II
Tinjauan Pustaka
2.1 Karbon aktif Penggunaan karbon telah dilakukan sejak penemuan api. Pada masa lampau bangsa Hindu menggunakan arang dalam penyaringan air. Scheele menemukan karbon aktif pada tahun 1773 setelah memperhatikan bahwa jenis-jenis arang tertentu mempunyai kapasitas adsorpsi yang lebih tinggi. Dampak negatif dari zat warna pada perairan maupun kesesuaian karbon aktif dalam pengolahannya sudah banyak dibahas pada berbagai literatur (Babu, 2006) Karbon aktif dikenal mempunyai daya adsorpsi fisik terkuat tertinggi dari seluruh materi yang dikenal manusia. Berbeda dengan karbon yang dibuat untuk keperluan menulis pada pensil dimana karbon dibuat sepadat mungkin, karbon aktif dibuat supaya mempunyai poripori yang sebesar dan sebanyak mungkin. Bahkan satu gram karbon aktif mempunyai luas permukaan yang hampir sama dengan luas 2 lapangan tenis. Adapun berbagai kegunaan berhubungan dengan pemurnian pada industri pakaian, tekstil dan perawatan pribadi.

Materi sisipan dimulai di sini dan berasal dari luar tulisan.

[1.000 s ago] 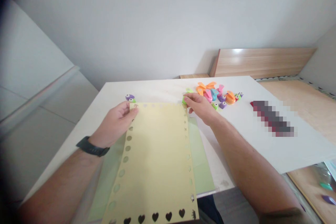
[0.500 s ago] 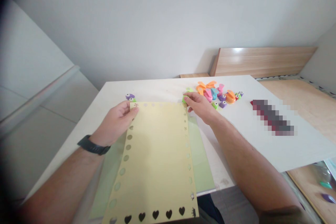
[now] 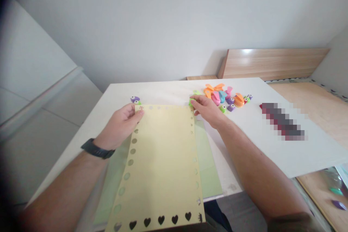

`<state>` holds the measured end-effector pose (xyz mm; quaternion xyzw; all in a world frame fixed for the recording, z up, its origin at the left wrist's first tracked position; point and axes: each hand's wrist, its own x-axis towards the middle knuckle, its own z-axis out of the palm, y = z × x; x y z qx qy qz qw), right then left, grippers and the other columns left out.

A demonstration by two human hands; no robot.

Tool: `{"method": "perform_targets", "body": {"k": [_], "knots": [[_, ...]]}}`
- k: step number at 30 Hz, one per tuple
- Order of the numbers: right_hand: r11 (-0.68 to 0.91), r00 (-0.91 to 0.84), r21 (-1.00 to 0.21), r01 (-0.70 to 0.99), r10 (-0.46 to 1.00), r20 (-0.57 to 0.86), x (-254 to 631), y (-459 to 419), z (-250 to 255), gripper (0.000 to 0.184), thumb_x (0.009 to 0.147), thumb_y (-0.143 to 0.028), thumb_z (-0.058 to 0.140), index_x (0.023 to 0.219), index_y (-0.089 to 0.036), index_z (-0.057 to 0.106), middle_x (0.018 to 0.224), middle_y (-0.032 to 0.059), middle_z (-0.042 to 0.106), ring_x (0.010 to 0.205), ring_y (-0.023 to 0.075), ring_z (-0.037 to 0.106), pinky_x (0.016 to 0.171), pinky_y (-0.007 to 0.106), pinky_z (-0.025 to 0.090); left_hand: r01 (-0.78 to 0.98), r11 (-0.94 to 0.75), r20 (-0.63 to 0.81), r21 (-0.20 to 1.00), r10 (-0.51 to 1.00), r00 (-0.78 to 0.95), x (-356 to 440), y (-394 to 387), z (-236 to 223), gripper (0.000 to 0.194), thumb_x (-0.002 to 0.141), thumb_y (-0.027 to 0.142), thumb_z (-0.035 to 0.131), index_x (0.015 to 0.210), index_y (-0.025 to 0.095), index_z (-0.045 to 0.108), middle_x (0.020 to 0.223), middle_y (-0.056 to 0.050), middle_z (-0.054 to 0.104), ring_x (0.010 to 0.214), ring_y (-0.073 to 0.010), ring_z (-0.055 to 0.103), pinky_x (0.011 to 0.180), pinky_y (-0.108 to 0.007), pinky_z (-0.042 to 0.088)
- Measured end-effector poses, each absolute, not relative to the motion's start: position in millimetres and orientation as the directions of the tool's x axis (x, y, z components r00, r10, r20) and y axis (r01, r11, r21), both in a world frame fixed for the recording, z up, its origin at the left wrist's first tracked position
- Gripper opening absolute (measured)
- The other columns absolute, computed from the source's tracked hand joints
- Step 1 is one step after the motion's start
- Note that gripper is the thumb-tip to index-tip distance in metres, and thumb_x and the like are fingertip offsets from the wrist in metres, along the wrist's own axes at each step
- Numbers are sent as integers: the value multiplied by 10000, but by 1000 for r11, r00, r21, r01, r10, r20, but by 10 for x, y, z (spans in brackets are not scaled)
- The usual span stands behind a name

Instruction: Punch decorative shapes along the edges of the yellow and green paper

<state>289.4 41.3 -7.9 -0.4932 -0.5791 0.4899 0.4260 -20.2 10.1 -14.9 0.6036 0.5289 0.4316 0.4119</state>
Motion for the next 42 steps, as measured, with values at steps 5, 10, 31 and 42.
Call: {"method": "perform_targets", "body": {"k": [5, 10, 31, 42], "knots": [[13, -168, -993, 117, 986, -7, 2908, 427, -89, 394, 855, -481, 691, 1137, -207, 667, 905, 25, 648, 793, 136, 583, 648, 275, 501, 285, -98, 86, 953, 995, 54, -206, 114, -165, 226, 873, 411, 628, 992, 220, 633, 956, -37, 737, 817, -211, 668, 723, -305, 518], [6, -172, -997, 79, 985, -8, 2922, 443, -114, 388, 853, -465, 701, 1140, -206, 665, 916, 27, 650, 797, 137, 591, 648, 277, 501, 343, -83, 76, 936, 997, 34, -211, 118, -166, 248, 861, 448, 628, 936, 212, 620, 900, -35, 730, 773, -206, 651, 679, -293, 506], [4, -178, -996, 91, 984, -12, 2934, 436, -99, 406, 855, -485, 699, 1140, -199, 655, 846, 17, 641, 732, 124, 576, 608, 262, 481, 315, -80, 69, 946, 997, 46, -202, 101, -137, 246, 863, 462, 632, 897, 223, 586, 901, -29, 720, 797, -207, 656, 699, -293, 504], [-1, -193, -997, 81, 981, -17, 2970, 440, -108, 380, 849, -466, 703, 1133, -216, 671, 898, 26, 655, 765, 132, 589, 612, 259, 489, 332, -55, 54, 942, 998, 11, -211, 105, -156, 295, 830, 496, 665, 913, 217, 611, 853, -24, 710, 740, -201, 630, 674, -296, 493]]}}
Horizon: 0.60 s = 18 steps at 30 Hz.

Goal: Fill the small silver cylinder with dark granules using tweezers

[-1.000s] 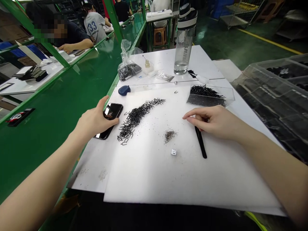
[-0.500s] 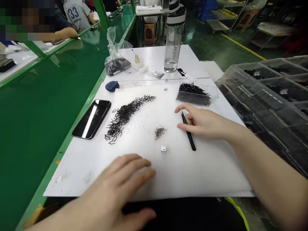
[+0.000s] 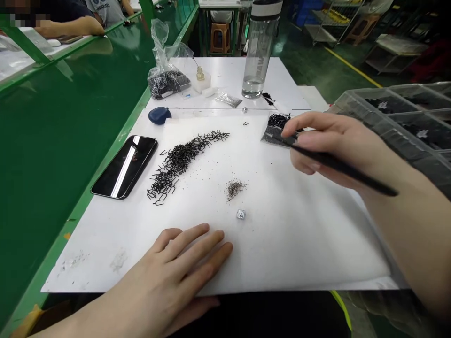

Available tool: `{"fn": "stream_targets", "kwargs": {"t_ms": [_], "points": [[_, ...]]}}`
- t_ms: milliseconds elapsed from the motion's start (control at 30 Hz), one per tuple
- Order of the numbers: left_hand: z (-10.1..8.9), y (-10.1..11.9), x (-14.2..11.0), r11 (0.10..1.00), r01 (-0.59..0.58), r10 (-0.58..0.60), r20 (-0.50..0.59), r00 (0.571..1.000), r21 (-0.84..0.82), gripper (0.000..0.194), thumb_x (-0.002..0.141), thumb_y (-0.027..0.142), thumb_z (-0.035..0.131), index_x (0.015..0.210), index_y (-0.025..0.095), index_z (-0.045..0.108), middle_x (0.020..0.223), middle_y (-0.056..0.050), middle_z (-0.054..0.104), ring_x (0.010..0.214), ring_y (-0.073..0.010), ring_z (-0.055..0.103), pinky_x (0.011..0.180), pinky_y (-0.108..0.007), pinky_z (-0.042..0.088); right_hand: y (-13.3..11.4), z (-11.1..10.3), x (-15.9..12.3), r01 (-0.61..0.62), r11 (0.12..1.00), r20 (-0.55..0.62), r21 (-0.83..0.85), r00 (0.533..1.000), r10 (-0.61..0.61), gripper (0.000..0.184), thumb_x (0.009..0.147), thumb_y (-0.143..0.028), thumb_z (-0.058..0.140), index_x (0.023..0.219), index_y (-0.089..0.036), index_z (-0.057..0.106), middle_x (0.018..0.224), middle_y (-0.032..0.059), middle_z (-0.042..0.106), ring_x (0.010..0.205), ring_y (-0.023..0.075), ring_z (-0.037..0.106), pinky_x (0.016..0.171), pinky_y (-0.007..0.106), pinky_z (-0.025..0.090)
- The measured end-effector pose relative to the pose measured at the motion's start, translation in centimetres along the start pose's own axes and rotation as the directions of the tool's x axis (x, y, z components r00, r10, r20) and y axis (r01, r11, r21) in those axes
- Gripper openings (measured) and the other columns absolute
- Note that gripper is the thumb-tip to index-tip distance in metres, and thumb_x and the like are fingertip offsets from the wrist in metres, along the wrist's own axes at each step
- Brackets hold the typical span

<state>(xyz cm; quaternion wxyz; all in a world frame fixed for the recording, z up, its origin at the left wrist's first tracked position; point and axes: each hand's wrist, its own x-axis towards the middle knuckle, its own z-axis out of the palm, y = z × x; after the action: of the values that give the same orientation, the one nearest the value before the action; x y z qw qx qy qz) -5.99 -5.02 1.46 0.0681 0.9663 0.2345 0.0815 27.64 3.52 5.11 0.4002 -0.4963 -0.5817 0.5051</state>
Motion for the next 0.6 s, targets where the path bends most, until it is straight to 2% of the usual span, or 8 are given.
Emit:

Gambar 2.1 Foto karbon aktif menggunakan alat SEM pada pembesaran 4000x Karbon aktif mempunyai keunggulan dalam efektivitas serta efisiensi dalam penghilangan polutan terutama dari air limbah (Babu, 2006). Zat penghilang warna, rasa dan bau; pemurni
pada pengolahan makanan, kosmetik, dan farmasi. Karbon aktif mempunyai kemampuan adsorpsi yang lebih tinggi daripada pengadsorpsi lain seperti resin.
2.1.1
Jenis karbon aktif
2.1.1.1 Berdasarkan bentuk fisik Berdasarkan ukuran partikelnya ada dua jenis karbon aktif yang utama, karbon aktif granular dan karbon aktif serbuk. Karbon aktif granular merupakan partikel dengan bentuk yang tidak seragam berukuran 0,2 - 5 mm. Karbon aktif granular dapat digunakan pada pengolahan limbah cair maupun gas. Sedangkan karbon aktif serbuk jauh lebih kecil dengan ukuran kurang dari 0,18mm. Karbon aktif serbuk biasanya digunakan pada pengolahan limbah cair. Pada percobaan ini digunakan karbon aktif granular karena jenis ini yang dengan mudah didapatkan di pasaran dan biasa digunakan pada industri.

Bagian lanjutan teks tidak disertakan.